Even in cases in which employees seem resistant solution-focused change managers try to avoid an authoritarian and confrontational approach. Instead, solution-focused change managers work from the assumption that, nearly always, behind the employee's behavior is a legitimate concern and, ultimately, a good intention. Of course, when someone says or does something which sounds or seems offensive or negative, it can be hard to not become defensive or negative oneself. What helps in such situations is to fall back on a deliberate strategy which I have dubbed searching the plus behind the minus.
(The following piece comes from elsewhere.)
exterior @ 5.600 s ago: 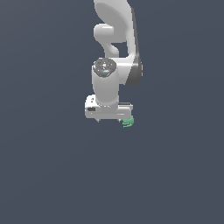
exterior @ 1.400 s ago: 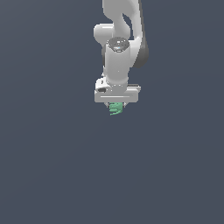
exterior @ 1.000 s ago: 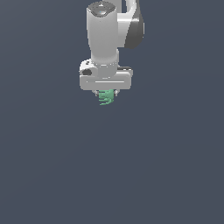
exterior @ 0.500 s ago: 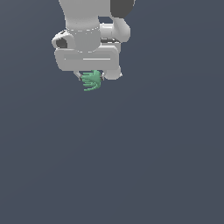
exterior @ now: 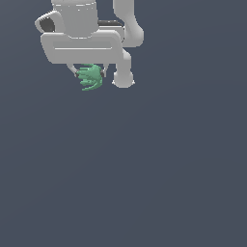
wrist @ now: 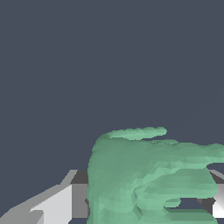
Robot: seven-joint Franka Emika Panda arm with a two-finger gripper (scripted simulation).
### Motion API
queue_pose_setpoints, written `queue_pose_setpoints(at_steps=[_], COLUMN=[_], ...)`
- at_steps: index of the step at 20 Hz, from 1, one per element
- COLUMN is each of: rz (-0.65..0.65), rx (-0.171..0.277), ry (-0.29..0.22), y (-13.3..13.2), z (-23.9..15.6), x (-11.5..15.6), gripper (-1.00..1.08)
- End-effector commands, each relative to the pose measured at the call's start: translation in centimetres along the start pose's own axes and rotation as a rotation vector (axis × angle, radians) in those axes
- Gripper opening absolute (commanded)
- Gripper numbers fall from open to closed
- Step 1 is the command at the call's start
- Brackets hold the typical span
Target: Pick up the object and move it to a goal position.
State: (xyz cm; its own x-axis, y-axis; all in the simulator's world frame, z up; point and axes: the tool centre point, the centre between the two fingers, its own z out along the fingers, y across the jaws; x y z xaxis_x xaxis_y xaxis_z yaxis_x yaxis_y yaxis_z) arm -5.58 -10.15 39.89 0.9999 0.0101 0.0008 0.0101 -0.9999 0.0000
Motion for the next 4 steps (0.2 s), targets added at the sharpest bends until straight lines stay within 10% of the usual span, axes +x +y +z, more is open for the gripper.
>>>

Roger Fisher and Daniel Shapiro, authors of Beyond Reason said something which fits well with the solution-focused change approach: "Perhaps the most powerful way to soothe someone's strong emotions is to appreciate their concerns. People often want you to realize that they are angry or upset - and to see the merit in their concerns. Until you appreciate their experience, the intensity of those emotions is unlikely to diminish. [...] Many people fear that appreciating someone's point of view is equivalent to agreeing with them. Wrong. Whether or not you agree with someone, you can find merit in their reasoning and let them know. You give up none of your authority to decide; you can still say yes or no to proposals and increase the likelihood that the two of you will be able to work together effectively. It is possible to understand a person's ideas or opinions that you think are foolish or patently wrong. It is also possible to understand, for example, arguments that you believe are weighty, important, and deserving attention even if you happen to disagree with them or feel that they are outweighted by other factors. Communicating that you understand is quite different from saying, 'I agree with you' or 'I will do what you suggest'."

1 comment:

  1. Great post as usual, Coert. I want to reinforce your opening statement about results oriented change that also acknowledges the perspective of employees. I have found over the years of using SF in many applications in organizations that having desired outcomes for the work is the best way to allow the participants some room to express their reluctance to engage. Whenever I have facilitated SF work that isn't clear in it's goals, especially the larger business outcomes, the resistant participants find it harder to engage. When the larger goals are clear, while they may not openly acknowledge them, they are used to working in that framework.

    I am reminded of the line, organizations are full of people anxious to be told what to do. To which I always add, how you tell them matters.

    That said, it's interesting the number of companies that can't easily express the larger goals with clarity. This makes the workers jobs much harder. But, that’s another issue…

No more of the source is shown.